* [Task brief]
Starting at the first line of the entries below, please return exactly each line up to and including the one with "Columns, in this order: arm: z"; pictures stay out.
** Data for review follows **
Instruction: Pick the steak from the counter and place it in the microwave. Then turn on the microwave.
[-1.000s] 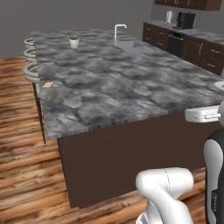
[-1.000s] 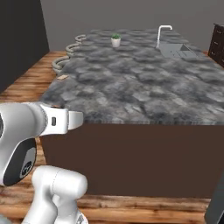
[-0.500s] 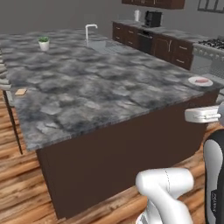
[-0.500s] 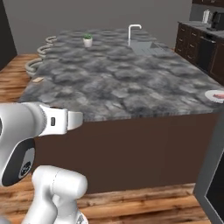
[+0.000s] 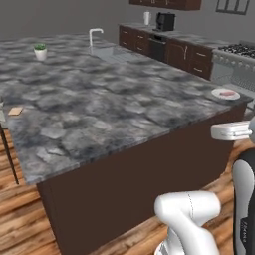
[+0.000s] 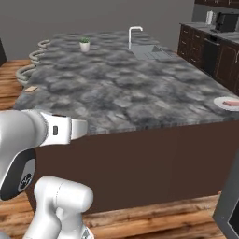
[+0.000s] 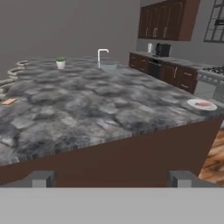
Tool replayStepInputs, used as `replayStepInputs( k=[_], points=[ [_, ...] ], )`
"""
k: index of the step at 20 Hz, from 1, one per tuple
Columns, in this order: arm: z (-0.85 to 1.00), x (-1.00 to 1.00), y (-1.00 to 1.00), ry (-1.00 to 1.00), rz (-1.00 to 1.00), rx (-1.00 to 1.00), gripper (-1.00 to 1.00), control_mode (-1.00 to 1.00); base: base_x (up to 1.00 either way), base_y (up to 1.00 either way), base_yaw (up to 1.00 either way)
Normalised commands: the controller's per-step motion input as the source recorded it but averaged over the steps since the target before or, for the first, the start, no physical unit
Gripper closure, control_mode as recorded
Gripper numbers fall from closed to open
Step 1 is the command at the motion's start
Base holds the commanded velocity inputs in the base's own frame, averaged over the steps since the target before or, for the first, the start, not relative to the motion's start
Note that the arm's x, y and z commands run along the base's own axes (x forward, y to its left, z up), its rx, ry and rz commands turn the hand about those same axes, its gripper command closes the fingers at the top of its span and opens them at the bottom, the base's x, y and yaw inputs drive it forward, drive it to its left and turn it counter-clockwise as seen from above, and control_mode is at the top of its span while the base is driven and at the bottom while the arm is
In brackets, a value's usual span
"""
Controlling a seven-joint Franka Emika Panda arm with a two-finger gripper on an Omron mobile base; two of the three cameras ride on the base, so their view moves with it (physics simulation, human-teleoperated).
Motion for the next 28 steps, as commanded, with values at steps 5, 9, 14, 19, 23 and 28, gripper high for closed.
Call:
replayStepInputs(
  k=[5,9,14,19,23,28],
  points=[
    [0.00,0.00,0.00,0.00,0.00,0.00,-1.00,1.00,0.51,0.07,-0.02],
    [0.00,0.00,0.00,0.00,0.00,0.00,-1.00,1.00,0.42,0.22,0.00],
    [0.00,0.00,0.00,0.00,0.00,0.00,-1.00,1.00,0.42,0.43,0.02],
    [0.00,0.00,0.00,0.00,0.00,0.00,-1.00,1.00,0.42,0.47,0.10],
    [0.00,0.00,0.00,0.00,0.00,0.00,-1.00,1.00,0.50,0.29,0.22],
    [0.00,0.00,0.00,0.00,0.00,0.00,-1.00,1.00,0.45,0.14,0.27]
  ],
)
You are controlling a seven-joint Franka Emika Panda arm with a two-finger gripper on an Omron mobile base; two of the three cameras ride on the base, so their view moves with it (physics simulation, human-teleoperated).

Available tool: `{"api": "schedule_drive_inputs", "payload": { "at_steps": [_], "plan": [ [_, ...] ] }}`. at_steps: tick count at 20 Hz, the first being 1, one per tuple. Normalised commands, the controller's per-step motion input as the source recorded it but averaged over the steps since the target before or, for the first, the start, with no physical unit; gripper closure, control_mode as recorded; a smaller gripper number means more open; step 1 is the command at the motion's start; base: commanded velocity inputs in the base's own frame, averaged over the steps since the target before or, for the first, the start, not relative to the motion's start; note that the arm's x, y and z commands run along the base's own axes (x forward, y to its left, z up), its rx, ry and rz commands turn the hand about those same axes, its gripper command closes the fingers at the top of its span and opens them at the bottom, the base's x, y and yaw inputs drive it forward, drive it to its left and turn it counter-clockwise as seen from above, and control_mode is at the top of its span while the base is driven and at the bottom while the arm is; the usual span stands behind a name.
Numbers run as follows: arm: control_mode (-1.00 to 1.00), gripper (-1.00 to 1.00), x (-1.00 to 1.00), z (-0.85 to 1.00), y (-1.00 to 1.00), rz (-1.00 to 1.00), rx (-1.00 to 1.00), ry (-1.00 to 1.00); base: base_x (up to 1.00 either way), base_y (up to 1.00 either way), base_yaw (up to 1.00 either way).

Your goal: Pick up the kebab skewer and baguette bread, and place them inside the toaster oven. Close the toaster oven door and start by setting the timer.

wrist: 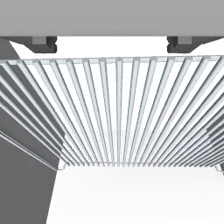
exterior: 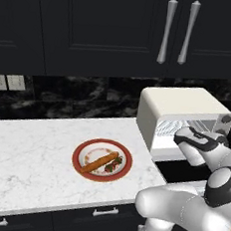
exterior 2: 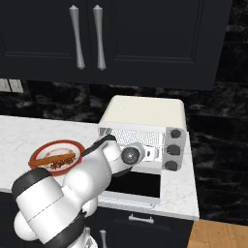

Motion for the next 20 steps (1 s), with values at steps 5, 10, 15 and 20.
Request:
{"api": "schedule_drive_inputs", "payload": {
  "at_steps": [5,10,15,20],
  "plan": [
    [-1.00,-1.00,0.00,0.00,-0.14,0.00,0.00,-0.04,0.00,0.00,0.00],
    [-1.00,-1.00,-0.07,0.00,-0.03,0.00,0.00,-0.10,0.00,0.00,0.00],
    [-1.00,-1.00,-0.03,0.08,0.00,0.00,0.00,-0.15,0.00,0.00,0.00],
    [-1.00,-1.00,0.05,0.13,0.00,0.00,0.00,-0.06,0.00,0.00,0.00]
  ]
}}
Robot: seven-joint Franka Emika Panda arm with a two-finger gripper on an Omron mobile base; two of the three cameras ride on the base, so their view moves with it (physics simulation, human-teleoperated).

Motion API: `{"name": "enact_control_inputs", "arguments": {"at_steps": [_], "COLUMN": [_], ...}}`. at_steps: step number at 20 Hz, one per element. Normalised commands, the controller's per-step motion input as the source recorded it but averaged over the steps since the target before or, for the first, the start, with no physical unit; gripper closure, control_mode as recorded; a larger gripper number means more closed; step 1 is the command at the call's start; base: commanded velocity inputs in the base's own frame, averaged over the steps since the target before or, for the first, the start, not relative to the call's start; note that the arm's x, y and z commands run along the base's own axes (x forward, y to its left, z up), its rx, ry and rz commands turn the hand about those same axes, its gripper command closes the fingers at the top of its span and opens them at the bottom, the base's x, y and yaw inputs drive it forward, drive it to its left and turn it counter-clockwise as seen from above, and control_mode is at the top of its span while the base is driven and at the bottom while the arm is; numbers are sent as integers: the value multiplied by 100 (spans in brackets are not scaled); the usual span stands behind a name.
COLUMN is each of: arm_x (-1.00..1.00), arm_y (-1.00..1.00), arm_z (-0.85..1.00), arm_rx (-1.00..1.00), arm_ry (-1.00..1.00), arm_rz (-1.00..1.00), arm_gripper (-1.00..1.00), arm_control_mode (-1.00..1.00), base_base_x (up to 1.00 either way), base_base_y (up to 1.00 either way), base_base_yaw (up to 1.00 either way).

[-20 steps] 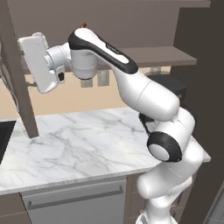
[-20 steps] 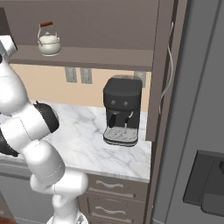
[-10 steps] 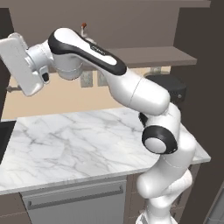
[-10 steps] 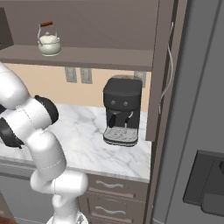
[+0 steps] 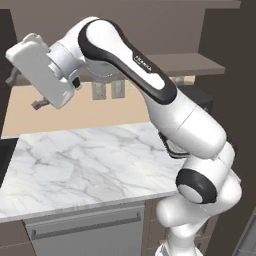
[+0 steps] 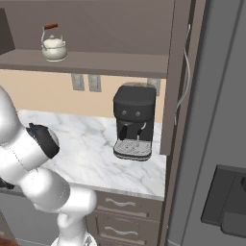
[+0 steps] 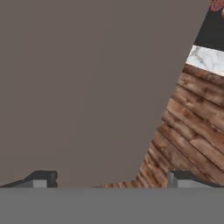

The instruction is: Open the cabinet, pick the kettle from the cabinet, and place it in the sink.

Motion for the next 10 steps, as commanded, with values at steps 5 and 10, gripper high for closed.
{"name": "enact_control_inputs", "arguments": {"at_steps": [5,10], "arm_x": [-98,-77], "arm_y": [-78,-95], "arm_z": [-5,0], "arm_rx": [0,0], "arm_ry": [-23,-21], "arm_rz": [0,-2], "arm_gripper": [-100,-100], "arm_control_mode": [-100,-100], "base_base_x": [0,0], "base_base_y": [0,0], "base_base_yaw": [0,0]}}
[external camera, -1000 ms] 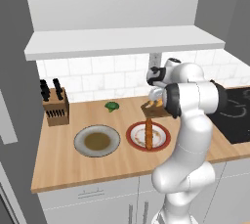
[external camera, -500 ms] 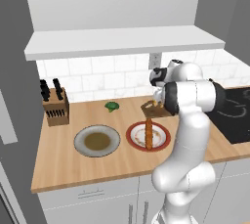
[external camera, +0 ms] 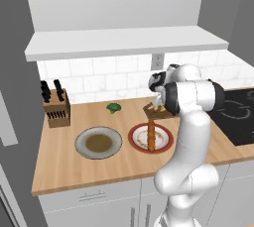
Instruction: From the different types of pastries on the counter, select a croissant and place it on the cutting board. Then retrieve a jar of jam from the cabinet and place it alongside the croissant on the cutting board.
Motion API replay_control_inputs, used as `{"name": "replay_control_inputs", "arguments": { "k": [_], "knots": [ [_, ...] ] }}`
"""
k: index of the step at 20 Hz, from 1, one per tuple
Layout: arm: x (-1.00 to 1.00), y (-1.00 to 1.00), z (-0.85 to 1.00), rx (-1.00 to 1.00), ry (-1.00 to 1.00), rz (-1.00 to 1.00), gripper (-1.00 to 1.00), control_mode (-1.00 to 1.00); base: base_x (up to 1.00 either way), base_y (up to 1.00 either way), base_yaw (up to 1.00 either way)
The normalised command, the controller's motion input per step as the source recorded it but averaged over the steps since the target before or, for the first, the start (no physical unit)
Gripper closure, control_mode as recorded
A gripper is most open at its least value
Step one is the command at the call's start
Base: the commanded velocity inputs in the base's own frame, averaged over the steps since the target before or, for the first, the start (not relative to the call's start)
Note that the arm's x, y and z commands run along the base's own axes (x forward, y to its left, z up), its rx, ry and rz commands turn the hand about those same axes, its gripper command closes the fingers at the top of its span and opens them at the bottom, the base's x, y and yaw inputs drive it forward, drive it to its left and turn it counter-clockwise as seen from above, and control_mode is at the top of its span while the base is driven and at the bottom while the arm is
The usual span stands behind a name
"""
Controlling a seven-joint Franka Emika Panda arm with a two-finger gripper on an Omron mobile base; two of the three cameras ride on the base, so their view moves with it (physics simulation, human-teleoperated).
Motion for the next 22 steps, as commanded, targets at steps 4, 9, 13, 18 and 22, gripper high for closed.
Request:
{"name": "replay_control_inputs", "arguments": {
  "k": [4, 9, 13, 18, 22],
  "knots": [
    [0.23, -0.23, 0.00, 0.00, -0.02, 0.08, 1.00, -1.00, 0.00, 0.00, 0.00],
    [0.01, 0.00, -0.02, 0.00, 0.00, 0.00, 1.00, -1.00, 0.00, 0.00, 0.00],
    [0.05, 0.00, -0.54, -0.02, 0.00, 0.00, 1.00, -1.00, 0.00, 0.00, 0.00],
    [0.26, -0.01, -0.15, 0.00, 0.00, 0.00, 1.00, -1.00, 0.00, 0.00, 0.00],
    [0.30, 0.00, 0.00, 0.00, 0.00, 0.00, 1.00, -1.00, 0.00, 0.00, 0.00]
  ]
}}
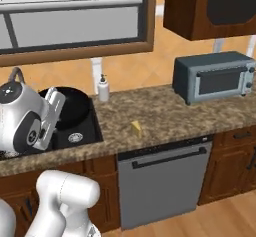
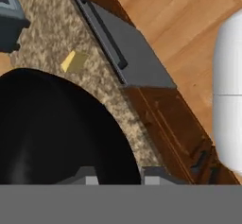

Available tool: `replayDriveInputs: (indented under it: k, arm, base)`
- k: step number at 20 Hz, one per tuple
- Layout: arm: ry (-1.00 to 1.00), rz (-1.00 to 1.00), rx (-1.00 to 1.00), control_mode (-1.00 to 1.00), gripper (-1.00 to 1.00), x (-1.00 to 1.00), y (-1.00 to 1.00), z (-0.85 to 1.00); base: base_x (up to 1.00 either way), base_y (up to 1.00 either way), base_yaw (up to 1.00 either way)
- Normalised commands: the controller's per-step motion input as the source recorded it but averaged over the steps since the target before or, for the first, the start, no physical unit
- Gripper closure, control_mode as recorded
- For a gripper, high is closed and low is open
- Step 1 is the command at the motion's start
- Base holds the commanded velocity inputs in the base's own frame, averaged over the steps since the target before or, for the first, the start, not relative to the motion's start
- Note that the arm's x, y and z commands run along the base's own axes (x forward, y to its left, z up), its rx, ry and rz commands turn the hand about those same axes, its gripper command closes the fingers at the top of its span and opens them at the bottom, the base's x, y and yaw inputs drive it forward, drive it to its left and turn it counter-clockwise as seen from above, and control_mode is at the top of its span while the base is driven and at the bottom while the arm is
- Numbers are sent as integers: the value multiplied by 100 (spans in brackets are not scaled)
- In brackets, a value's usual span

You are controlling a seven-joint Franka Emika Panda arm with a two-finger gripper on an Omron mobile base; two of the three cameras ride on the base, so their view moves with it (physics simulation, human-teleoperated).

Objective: Pick the bell pepper from the sink and place it in the bowl. Then pick the bowl and place it in the microwave. Then close the microwave door and press the start button.

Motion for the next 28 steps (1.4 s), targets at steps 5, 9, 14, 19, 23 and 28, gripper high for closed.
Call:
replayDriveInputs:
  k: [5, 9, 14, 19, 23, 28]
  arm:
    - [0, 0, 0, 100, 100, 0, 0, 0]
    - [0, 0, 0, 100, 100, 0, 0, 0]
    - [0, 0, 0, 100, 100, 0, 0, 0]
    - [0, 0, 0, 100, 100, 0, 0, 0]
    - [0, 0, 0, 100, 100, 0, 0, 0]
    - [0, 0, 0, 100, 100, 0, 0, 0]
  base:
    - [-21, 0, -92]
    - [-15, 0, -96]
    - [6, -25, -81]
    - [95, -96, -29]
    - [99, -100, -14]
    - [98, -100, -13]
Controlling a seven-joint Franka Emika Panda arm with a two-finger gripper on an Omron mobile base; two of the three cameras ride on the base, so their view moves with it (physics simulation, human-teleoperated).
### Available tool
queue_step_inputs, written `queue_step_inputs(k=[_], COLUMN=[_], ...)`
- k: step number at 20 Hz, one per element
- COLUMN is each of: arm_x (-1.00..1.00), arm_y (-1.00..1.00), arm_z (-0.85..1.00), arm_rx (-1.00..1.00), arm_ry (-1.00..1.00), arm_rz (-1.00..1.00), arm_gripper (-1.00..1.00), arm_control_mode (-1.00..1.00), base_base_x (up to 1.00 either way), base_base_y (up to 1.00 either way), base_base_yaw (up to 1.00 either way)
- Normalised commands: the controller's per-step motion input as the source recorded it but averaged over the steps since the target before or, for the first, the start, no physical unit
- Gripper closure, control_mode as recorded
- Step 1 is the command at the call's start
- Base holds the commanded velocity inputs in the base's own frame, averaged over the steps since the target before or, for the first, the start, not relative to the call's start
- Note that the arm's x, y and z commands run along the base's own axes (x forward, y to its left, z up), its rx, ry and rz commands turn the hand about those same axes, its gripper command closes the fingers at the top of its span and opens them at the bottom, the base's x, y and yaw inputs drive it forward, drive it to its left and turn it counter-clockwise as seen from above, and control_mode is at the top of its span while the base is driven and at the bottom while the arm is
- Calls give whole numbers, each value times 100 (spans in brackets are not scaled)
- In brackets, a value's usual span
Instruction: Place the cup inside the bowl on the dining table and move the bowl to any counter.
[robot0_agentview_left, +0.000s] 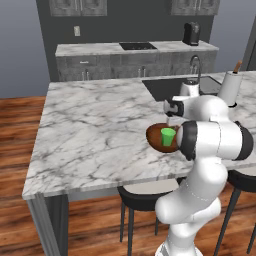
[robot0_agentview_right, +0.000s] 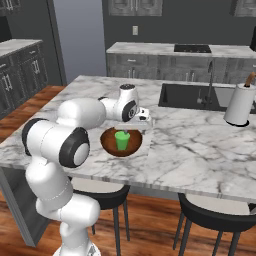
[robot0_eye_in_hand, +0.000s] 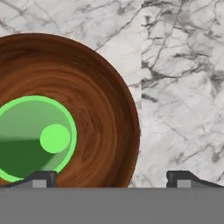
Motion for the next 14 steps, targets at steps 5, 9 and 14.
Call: queue_step_inputs(k=[5, 9, 14], arm_x=[0, 0, 0], arm_y=[-43, -35, -37], arm_z=[4, 0, 0], arm_rx=[4, 16, 28], arm_ry=[0, 0, 0], arm_rz=[-22, -19, -16], arm_gripper=[-100, -100, -100], arm_control_mode=[-100, -100, -100], base_base_x=[0, 0, 0], base_base_y=[0, 0, 0], base_base_yaw=[0, 0, 0])
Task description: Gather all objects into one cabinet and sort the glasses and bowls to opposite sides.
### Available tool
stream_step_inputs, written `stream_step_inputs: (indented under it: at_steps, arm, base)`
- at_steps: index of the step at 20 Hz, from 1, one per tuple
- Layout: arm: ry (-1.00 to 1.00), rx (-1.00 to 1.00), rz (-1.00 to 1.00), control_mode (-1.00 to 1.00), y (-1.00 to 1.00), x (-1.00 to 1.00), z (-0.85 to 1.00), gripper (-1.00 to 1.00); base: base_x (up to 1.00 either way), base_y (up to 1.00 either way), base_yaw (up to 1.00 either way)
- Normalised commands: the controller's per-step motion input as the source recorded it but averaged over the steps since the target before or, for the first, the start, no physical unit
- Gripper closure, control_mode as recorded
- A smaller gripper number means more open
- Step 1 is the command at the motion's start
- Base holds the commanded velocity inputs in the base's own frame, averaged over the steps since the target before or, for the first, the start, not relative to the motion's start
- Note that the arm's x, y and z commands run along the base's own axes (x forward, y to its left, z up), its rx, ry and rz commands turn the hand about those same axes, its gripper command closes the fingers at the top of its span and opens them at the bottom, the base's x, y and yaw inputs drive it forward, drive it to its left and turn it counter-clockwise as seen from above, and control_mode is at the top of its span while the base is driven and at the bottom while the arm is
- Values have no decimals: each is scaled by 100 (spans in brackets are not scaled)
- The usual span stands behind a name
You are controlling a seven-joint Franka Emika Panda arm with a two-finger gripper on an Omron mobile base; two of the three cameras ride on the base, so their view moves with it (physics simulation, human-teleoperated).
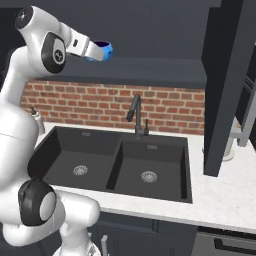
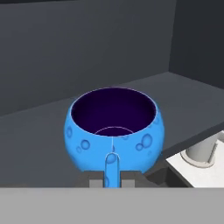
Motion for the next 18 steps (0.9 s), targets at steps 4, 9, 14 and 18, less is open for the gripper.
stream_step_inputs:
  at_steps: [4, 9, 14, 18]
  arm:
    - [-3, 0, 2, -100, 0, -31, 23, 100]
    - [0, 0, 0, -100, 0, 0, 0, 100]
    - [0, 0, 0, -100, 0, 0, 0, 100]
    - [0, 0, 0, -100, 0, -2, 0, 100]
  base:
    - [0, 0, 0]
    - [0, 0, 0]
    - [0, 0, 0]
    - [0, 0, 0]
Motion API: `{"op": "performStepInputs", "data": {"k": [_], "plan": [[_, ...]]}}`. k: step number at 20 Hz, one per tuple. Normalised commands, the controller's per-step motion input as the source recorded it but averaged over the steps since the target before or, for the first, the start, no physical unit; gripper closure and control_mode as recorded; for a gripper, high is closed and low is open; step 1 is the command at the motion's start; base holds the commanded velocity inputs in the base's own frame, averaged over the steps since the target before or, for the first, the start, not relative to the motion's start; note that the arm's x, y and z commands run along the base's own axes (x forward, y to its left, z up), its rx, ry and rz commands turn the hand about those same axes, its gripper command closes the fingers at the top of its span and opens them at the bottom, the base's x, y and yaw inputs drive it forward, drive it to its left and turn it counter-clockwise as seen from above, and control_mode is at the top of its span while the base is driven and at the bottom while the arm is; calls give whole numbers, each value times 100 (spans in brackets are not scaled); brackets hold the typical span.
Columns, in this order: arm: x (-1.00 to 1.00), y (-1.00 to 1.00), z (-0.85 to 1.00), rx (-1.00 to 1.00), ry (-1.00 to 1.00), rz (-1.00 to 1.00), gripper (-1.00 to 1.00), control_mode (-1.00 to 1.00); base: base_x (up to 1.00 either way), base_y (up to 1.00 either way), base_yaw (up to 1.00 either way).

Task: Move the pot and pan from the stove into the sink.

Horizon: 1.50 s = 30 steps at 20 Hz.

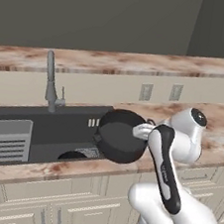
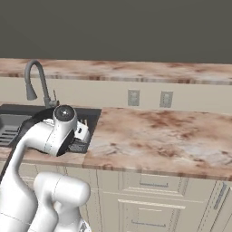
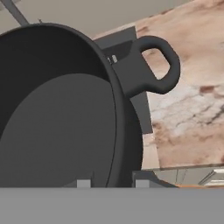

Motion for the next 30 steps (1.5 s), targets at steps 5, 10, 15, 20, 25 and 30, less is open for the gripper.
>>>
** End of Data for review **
* [Task response]
Instruction: Pick the steak from the counter and place it in the microwave. Then turn on the microwave.
[-1.000s] 
[-1.000s] 
[-0.500s] 
[-0.500s] 
[+0.000s] 
[+0.000s] 
[+0.000s] 
Tool replayStepInputs, used as `replayStepInputs( k=[_], points=[ [_, ...] ], )`
"""
k: index of the step at 20 Hz, from 1, one per tuple
Columns, in this order: arm: z (-0.85 to 1.00), x (-1.00 to 1.00), y (-1.00 to 1.00), ry (-1.00 to 1.00), rz (-1.00 to 1.00), rx (-1.00 to 1.00), gripper (-1.00 to 1.00), control_mode (-1.00 to 1.00); base: base_x (up to 1.00 either way), base_y (up to 1.00 either way), base_yaw (up to 1.00 either way)

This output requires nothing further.